:: TO DO ::
Set down the material exactly. Keep every line.

--- START ---

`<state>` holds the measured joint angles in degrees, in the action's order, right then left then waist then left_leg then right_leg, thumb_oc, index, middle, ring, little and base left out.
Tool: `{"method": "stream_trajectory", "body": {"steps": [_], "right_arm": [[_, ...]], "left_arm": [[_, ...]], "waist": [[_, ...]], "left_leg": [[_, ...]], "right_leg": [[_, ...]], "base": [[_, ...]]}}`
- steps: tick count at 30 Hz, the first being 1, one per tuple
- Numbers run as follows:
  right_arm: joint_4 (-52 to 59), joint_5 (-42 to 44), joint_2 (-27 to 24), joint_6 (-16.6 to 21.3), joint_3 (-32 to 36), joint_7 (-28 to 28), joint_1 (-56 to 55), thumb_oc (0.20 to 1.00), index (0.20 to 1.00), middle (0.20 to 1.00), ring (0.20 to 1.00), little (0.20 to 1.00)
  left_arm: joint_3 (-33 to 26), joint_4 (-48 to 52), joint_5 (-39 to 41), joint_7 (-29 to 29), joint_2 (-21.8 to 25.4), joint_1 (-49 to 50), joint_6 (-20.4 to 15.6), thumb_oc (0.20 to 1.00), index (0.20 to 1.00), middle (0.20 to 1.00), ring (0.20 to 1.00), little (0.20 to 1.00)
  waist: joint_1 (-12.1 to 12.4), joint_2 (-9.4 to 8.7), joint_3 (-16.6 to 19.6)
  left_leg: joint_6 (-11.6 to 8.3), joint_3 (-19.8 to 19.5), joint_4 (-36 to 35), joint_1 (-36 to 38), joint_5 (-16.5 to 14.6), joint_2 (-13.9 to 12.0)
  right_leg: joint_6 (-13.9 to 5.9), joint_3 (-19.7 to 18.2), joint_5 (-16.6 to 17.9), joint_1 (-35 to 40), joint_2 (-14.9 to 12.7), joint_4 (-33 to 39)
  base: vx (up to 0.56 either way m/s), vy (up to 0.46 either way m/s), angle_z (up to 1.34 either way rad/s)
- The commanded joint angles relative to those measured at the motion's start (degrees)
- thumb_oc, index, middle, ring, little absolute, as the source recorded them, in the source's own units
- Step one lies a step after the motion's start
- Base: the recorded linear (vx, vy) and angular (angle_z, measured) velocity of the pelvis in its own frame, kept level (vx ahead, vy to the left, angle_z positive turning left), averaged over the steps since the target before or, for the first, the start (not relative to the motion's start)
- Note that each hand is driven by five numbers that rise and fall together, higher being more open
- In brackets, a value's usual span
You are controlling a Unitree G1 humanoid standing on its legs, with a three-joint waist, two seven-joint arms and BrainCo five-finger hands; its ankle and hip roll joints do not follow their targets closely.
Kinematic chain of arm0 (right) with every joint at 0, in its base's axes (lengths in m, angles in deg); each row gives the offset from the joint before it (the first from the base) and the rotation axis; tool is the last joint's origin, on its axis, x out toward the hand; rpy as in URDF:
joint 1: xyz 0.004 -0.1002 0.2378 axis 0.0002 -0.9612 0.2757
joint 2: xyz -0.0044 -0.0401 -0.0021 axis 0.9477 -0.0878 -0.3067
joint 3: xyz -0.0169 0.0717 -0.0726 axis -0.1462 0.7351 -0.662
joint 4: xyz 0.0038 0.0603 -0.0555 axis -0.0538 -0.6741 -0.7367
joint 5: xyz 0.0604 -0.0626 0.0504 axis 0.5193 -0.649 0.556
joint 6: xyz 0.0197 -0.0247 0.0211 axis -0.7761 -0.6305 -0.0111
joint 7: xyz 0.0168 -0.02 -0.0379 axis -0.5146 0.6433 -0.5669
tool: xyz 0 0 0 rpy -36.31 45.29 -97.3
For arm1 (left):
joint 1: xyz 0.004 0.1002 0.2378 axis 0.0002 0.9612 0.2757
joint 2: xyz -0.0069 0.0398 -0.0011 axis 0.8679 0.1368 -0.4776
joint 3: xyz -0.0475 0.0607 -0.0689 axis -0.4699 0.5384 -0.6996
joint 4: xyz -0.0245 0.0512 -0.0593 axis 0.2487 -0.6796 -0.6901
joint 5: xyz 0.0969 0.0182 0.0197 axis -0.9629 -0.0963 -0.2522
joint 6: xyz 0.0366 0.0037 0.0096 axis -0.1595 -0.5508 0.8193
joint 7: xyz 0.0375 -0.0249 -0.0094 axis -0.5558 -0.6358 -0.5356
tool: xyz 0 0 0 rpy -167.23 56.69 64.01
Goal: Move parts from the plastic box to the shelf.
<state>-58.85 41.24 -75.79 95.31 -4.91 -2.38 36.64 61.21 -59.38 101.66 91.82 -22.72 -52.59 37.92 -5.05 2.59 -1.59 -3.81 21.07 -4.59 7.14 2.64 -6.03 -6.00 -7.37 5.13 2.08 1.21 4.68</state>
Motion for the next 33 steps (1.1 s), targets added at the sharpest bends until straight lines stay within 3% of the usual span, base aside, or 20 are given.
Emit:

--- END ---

:: WRITTEN RESPONSE ::
`<state>` holds the measured joint angles in degrees, in the action's order, right then left then waist then left_leg then right_leg, thumb_oc, index, middle, ring, little and base left out.
Tool: `{"method": "stream_trajectory", "body": {"steps": [_], "right_arm": [[_, ...]], "left_arm": [[_, ...]], "waist": [[_, ...]], "left_leg": [[_, ...]], "right_leg": [[_, ...]], "base": [[_, ...]]}}`
- steps: tick count at 30 Hz, the first being 1, one per tuple
- Numbers run as follows:
  right_arm: joint_4 (-52 to 59), joint_5 (-42 to 44), joint_2 (-27 to 24), joint_6 (-16.6 to 21.3), joint_3 (-32 to 36), joint_7 (-28 to 28), joint_1 (-56 to 55), thumb_oc (0.20 to 1.00), index (0.20 to 1.00), middle (0.20 to 1.00), ring (0.20 to 1.00), little (0.20 to 1.00)
  left_arm: joint_3 (-33 to 26), joint_4 (-48 to 52), joint_5 (-39 to 41), joint_7 (-29 to 29), joint_2 (-21.8 to 25.4), joint_1 (-49 to 50), joint_6 (-20.4 to 15.6), thumb_oc (0.20 to 1.00), index (0.20 to 1.00), middle (0.20 to 1.00), ring (0.20 to 1.00), little (0.20 to 1.00)
  waist: joint_1 (-12.1 to 12.4), joint_2 (-9.4 to 8.7), joint_3 (-16.6 to 19.6)
  left_leg: joint_6 (-11.6 to 8.3), joint_3 (-19.8 to 19.5), joint_4 (-36 to 35), joint_1 (-36 to 38), joint_5 (-16.5 to 14.6), joint_2 (-13.9 to 12.0)
  right_leg: joint_6 (-13.9 to 5.9), joint_3 (-19.7 to 18.2), joint_5 (-16.6 to 17.9), joint_1 (-35 to 40), joint_2 (-14.9 to 12.7), joint_4 (-33 to 39)
  base: vx (up to 0.56 either way m/s), vy (up to 0.46 either way m/s), angle_z (up to 1.34 either way rad/s)
- The commanded joint angles relative to those measured at the motion's start (degrees)
- thumb_oc, index, middle, ring, little absolute, as the source recorded them, in the source's own units
- Step one lies a step after the motion's start
- Base: the recorded linear (vx, vy) and angular (angle_z, measured) velocity of the pelvis in its own frame, kept level (vx ahead, vy to the left, angle_z positive turning left), averaged over the steps since the target before or, for the first, the start (not relative to the motion's start)
- Note that each hand is driven by five numbers that rise and fall together, higher being more open
- In brackets, a value's usual span
You are controlling a Unitree G1 humanoid standing on its legs, with a three-joint waist, two seven-joint arms and BrainCo five-finger hands; its ankle and hip roll joints do not follow their targets closely.
Kinematic chain of arm0 (right) with every joint at 0, in its base's axes (lengths in m, angles in deg); each row gives the offset from the joint before it (the first from the base) and the rotation axis; tool is the last joint's origin, on its axis, x out toward the hand; rpy as in URDF:
joint 1: xyz 0.004 -0.1002 0.2378 axis 0.0002 -0.9612 0.2757
joint 2: xyz -0.0044 -0.0401 -0.0021 axis 0.9477 -0.0878 -0.3067
joint 3: xyz -0.0169 0.0717 -0.0726 axis -0.1462 0.7351 -0.662
joint 4: xyz 0.0038 0.0603 -0.0555 axis -0.0538 -0.6741 -0.7367
joint 5: xyz 0.0604 -0.0626 0.0504 axis 0.5193 -0.649 0.556
joint 6: xyz 0.0197 -0.0247 0.0211 axis -0.7761 -0.6305 -0.0111
joint 7: xyz 0.0168 -0.02 -0.0379 axis -0.5146 0.6433 -0.5669
tool: xyz 0 0 0 rpy -36.31 45.29 -97.3
For arm1 (left):
joint 1: xyz 0.004 0.1002 0.2378 axis 0.0002 0.9612 0.2757
joint 2: xyz -0.0069 0.0398 -0.0011 axis 0.8679 0.1368 -0.4776
joint 3: xyz -0.0475 0.0607 -0.0689 axis -0.4699 0.5384 -0.6996
joint 4: xyz -0.0245 0.0512 -0.0593 axis 0.2487 -0.6796 -0.6901
joint 5: xyz 0.0969 0.0182 0.0197 axis -0.9629 -0.0963 -0.2522
joint 6: xyz 0.0366 0.0037 0.0096 axis -0.1595 -0.5508 0.8193
joint 7: xyz 0.0375 -0.0249 -0.0094 axis -0.5558 -0.6358 -0.5356
tool: xyz 0 0 0 rpy -167.23 56.69 64.01
Goal: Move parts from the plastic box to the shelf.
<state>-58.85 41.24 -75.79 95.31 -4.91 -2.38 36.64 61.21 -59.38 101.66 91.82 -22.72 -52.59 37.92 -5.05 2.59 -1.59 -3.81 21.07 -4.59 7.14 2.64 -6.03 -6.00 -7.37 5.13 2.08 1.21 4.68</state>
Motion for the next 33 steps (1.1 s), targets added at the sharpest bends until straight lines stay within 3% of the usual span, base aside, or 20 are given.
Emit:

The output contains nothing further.